▸ **EXERCISE PROMPT**:
Would you please copy every line below that includes the string "frame"?

======

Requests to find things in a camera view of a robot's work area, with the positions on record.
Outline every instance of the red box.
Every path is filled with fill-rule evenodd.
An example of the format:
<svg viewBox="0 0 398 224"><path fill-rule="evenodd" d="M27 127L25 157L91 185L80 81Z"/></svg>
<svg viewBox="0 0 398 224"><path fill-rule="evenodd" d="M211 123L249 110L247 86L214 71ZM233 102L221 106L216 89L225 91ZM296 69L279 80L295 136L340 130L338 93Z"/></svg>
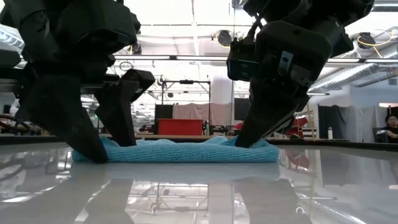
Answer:
<svg viewBox="0 0 398 224"><path fill-rule="evenodd" d="M159 119L159 134L164 135L190 135L203 134L200 119Z"/></svg>

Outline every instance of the blue towel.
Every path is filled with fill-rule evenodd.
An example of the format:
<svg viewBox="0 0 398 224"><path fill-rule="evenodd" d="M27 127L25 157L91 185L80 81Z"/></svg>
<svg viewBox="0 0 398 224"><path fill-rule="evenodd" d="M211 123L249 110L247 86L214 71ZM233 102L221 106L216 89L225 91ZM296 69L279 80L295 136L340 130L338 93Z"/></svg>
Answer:
<svg viewBox="0 0 398 224"><path fill-rule="evenodd" d="M121 147L108 138L101 138L108 162L276 162L279 150L261 139L250 148L235 146L236 138L218 136L201 143L175 143L167 139L138 140L136 146ZM89 160L77 151L74 161Z"/></svg>

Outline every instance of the chair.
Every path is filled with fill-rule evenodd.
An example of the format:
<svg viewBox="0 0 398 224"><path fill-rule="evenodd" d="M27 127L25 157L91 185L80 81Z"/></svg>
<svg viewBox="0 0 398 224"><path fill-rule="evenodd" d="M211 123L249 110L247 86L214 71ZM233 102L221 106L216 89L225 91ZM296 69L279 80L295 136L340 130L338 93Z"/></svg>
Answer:
<svg viewBox="0 0 398 224"><path fill-rule="evenodd" d="M388 143L387 131L383 128L372 128L374 142Z"/></svg>

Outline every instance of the metal frame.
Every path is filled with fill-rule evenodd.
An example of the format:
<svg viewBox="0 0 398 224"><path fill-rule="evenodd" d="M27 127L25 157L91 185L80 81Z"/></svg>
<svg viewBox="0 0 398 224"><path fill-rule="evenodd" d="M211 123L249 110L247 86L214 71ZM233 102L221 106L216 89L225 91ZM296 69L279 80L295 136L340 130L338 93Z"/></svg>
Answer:
<svg viewBox="0 0 398 224"><path fill-rule="evenodd" d="M167 88L167 89L165 89L165 84L166 83L171 83L171 85ZM171 86L173 86L174 85L174 83L179 83L179 84L183 84L183 85L191 85L191 84L194 84L194 83L198 83L207 93L208 93L208 95L209 95L209 125L211 124L211 114L210 114L210 111L211 111L211 109L210 109L210 107L211 107L211 103L210 103L210 100L211 100L211 82L210 81L192 81L192 80L180 80L180 81L170 81L170 80L166 80L166 81L163 81L162 82L162 105L164 104L164 94L165 94L165 92L167 91L167 90L169 90L169 88L171 87ZM202 83L207 83L208 85L209 85L209 90L207 91L207 89L202 85Z"/></svg>

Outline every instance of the overhead duct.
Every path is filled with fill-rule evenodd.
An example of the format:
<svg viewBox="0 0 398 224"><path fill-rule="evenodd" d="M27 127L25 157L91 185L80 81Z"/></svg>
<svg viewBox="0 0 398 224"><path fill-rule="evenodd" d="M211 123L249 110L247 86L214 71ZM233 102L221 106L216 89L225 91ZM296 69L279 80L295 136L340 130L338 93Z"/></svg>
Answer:
<svg viewBox="0 0 398 224"><path fill-rule="evenodd" d="M396 58L398 56L398 45L393 45L382 51L380 54L383 58ZM378 58L378 54L371 55L369 58ZM376 73L380 70L380 66L376 63L365 63L354 68L345 68L332 75L329 75L315 82L308 91L317 91L324 89L332 89L349 84L360 78Z"/></svg>

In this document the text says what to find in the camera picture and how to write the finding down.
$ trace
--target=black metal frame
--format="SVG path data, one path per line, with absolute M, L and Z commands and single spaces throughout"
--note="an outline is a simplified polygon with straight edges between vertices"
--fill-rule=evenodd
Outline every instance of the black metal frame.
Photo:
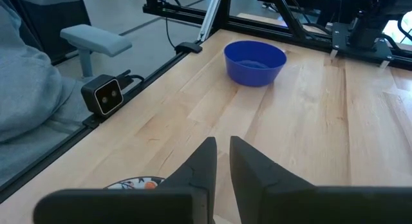
M 316 33 L 308 34 L 308 32 L 303 31 L 302 25 L 292 16 L 285 0 L 273 1 L 276 3 L 277 9 L 282 15 L 287 27 L 231 16 L 229 15 L 230 0 L 221 0 L 219 9 L 220 13 L 216 16 L 219 17 L 219 19 L 215 20 L 213 27 L 215 30 L 224 29 L 244 33 L 247 35 L 253 35 L 273 41 L 286 42 L 288 44 L 294 44 L 328 53 L 333 50 L 332 37 Z M 143 11 L 148 14 L 159 15 L 196 24 L 201 24 L 206 14 L 206 12 L 202 10 L 179 7 L 175 5 L 155 7 L 145 5 L 143 7 Z M 412 70 L 412 51 L 397 51 L 393 48 L 390 50 L 393 56 L 392 61 L 389 64 L 390 66 L 405 70 Z M 382 63 L 374 57 L 359 55 L 358 53 L 338 52 L 338 55 L 359 59 L 366 62 L 377 64 Z

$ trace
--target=black bracket
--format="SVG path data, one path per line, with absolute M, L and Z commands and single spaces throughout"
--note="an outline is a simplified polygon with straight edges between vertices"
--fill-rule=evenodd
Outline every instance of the black bracket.
M 350 33 L 348 31 L 348 28 L 348 24 L 333 24 L 332 48 L 334 50 L 348 55 L 356 55 L 358 57 L 371 59 L 376 62 L 392 61 L 394 59 L 392 52 L 384 39 L 377 40 L 377 42 L 375 43 L 375 48 L 370 51 L 349 46 L 348 36 Z
M 103 123 L 105 119 L 103 117 L 100 117 L 98 115 L 91 115 L 87 119 L 83 121 L 83 125 L 86 127 L 90 127 L 93 130 L 96 129 L 101 123 Z
M 176 51 L 176 54 L 179 53 L 200 53 L 203 48 L 198 45 L 194 44 L 191 42 L 182 42 L 176 48 L 174 49 Z

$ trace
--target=camera
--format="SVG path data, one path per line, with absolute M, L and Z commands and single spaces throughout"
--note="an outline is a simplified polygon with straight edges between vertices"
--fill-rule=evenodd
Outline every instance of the camera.
M 116 77 L 100 75 L 85 84 L 81 93 L 92 113 L 108 117 L 123 103 L 122 90 Z

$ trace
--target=chair
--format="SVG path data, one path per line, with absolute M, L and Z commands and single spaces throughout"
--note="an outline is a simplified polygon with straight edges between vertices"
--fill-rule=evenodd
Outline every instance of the chair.
M 114 57 L 132 47 L 125 37 L 85 24 L 62 29 L 60 36 L 78 49 L 83 77 L 93 76 L 91 52 Z

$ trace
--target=plate
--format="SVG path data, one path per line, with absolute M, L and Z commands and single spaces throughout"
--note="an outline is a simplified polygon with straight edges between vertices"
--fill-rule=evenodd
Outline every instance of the plate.
M 155 189 L 165 179 L 157 176 L 139 176 L 116 182 L 106 187 L 106 189 Z

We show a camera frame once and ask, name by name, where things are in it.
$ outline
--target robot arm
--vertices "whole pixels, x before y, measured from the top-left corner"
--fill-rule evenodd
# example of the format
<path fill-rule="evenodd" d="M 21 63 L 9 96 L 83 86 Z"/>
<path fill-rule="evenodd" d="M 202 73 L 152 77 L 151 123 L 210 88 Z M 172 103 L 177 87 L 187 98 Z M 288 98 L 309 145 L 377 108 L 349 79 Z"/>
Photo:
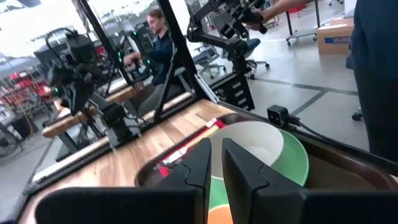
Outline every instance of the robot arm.
<path fill-rule="evenodd" d="M 231 20 L 224 25 L 221 35 L 232 38 L 237 30 L 241 37 L 246 38 L 248 32 L 242 23 L 252 23 L 260 25 L 260 32 L 265 34 L 267 29 L 262 25 L 262 17 L 251 12 L 254 7 L 264 4 L 263 0 L 240 1 L 240 0 L 210 0 L 199 11 L 190 18 L 190 25 L 187 30 L 187 38 L 191 42 L 204 42 L 217 47 L 226 49 L 235 41 L 229 42 L 220 37 L 208 35 L 202 31 L 201 20 L 212 11 L 217 11 L 220 6 L 225 6 L 231 15 Z"/>
<path fill-rule="evenodd" d="M 267 29 L 262 25 L 262 17 L 251 12 L 252 7 L 260 7 L 263 3 L 263 0 L 209 0 L 190 18 L 187 39 L 190 42 L 203 42 L 225 49 L 228 52 L 228 60 L 232 61 L 234 70 L 237 73 L 245 74 L 250 72 L 250 68 L 248 68 L 244 58 L 248 51 L 246 42 L 239 37 L 232 37 L 236 31 L 243 38 L 248 36 L 248 31 L 242 25 L 243 22 L 260 24 L 260 31 L 263 34 L 267 32 Z M 217 11 L 220 6 L 225 6 L 232 18 L 221 30 L 221 34 L 227 39 L 204 33 L 201 25 L 201 19 L 210 12 Z"/>

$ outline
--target black pole
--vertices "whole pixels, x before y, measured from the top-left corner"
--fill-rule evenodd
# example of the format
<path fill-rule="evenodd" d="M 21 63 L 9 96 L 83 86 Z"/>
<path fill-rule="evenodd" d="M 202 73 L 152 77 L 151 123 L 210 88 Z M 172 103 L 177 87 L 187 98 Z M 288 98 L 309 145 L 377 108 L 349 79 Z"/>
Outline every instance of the black pole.
<path fill-rule="evenodd" d="M 200 87 L 195 79 L 195 75 L 198 73 L 195 64 L 193 63 L 191 53 L 187 47 L 187 40 L 182 35 L 180 26 L 178 25 L 177 19 L 173 12 L 173 8 L 169 0 L 157 0 L 160 10 L 163 12 L 163 16 L 166 20 L 167 26 L 169 27 L 169 33 L 173 40 L 174 46 L 177 48 L 177 60 L 181 60 L 182 65 L 187 72 L 188 83 L 192 86 L 195 94 L 201 98 L 206 97 L 205 92 Z"/>
<path fill-rule="evenodd" d="M 317 14 L 317 26 L 318 26 L 318 28 L 320 28 L 320 27 L 321 27 L 321 22 L 320 22 L 320 19 L 319 19 L 319 5 L 318 5 L 318 0 L 315 0 L 315 12 L 316 12 L 316 14 Z"/>
<path fill-rule="evenodd" d="M 94 31 L 97 33 L 99 40 L 103 44 L 103 47 L 108 53 L 108 56 L 111 58 L 114 66 L 120 70 L 122 73 L 123 78 L 126 80 L 128 85 L 132 86 L 132 82 L 130 77 L 128 76 L 127 72 L 125 71 L 122 63 L 119 61 L 118 56 L 113 50 L 111 43 L 109 42 L 108 37 L 105 34 L 105 31 L 102 29 L 100 23 L 98 22 L 96 16 L 94 15 L 93 11 L 91 10 L 90 6 L 87 3 L 87 0 L 77 0 L 81 6 L 81 9 L 86 14 L 88 21 L 93 25 Z"/>
<path fill-rule="evenodd" d="M 289 27 L 289 34 L 293 35 L 292 21 L 290 20 L 290 12 L 286 11 L 287 25 Z"/>

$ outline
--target shelving rack
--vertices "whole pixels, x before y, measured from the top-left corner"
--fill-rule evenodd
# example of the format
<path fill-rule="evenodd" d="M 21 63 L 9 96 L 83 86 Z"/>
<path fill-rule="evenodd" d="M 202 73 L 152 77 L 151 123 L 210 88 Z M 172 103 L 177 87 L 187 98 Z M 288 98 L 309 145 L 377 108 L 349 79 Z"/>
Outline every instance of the shelving rack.
<path fill-rule="evenodd" d="M 0 102 L 5 110 L 30 118 L 48 114 L 53 100 L 44 94 L 45 85 L 47 80 L 39 67 L 27 68 L 0 81 Z"/>

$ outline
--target cardboard box
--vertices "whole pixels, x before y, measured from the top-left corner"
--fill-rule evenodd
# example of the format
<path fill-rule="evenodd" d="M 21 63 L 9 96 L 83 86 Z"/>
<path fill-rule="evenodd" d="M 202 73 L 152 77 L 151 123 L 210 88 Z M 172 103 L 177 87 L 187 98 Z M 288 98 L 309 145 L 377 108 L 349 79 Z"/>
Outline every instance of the cardboard box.
<path fill-rule="evenodd" d="M 350 54 L 349 45 L 354 30 L 352 19 L 340 19 L 317 30 L 319 54 Z"/>
<path fill-rule="evenodd" d="M 354 25 L 354 19 L 353 18 L 344 19 L 343 16 L 340 16 L 340 17 L 334 18 L 332 21 L 330 21 L 330 25 L 339 25 L 339 24 Z"/>

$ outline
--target wooden tabletop
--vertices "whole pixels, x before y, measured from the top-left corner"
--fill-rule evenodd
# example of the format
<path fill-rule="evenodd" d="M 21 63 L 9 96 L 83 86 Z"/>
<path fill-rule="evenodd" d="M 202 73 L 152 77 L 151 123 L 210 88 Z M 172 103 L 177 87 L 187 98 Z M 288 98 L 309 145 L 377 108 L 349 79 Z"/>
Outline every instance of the wooden tabletop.
<path fill-rule="evenodd" d="M 213 118 L 234 113 L 230 109 L 201 100 L 167 121 L 148 130 L 141 138 L 110 152 L 53 186 L 41 191 L 28 202 L 19 223 L 35 224 L 34 209 L 39 200 L 57 189 L 66 187 L 125 187 L 134 186 L 139 169 L 155 156 L 193 134 Z M 106 139 L 96 142 L 103 146 Z M 88 146 L 82 151 L 92 151 Z"/>
<path fill-rule="evenodd" d="M 136 92 L 134 91 L 133 87 L 128 86 L 122 89 L 121 91 L 113 93 L 105 100 L 109 102 L 121 103 L 127 99 L 132 98 L 135 94 Z M 88 112 L 91 116 L 94 116 L 98 113 L 96 108 L 93 106 L 89 108 Z M 63 109 L 62 113 L 64 116 L 66 116 L 68 113 L 70 114 L 70 111 L 68 109 Z M 86 120 L 87 120 L 86 116 L 84 116 L 81 112 L 79 112 L 75 116 L 69 116 L 54 124 L 51 124 L 50 126 L 45 127 L 42 131 L 42 134 L 46 138 L 52 138 L 59 134 L 64 133 L 67 129 Z"/>

======

▸ **ANSWER BELOW**:
Outline every instance of the metal frame.
--target=black metal frame
Outline every instance of the black metal frame.
We show a camera frame once and ask, name by name, where things are in it.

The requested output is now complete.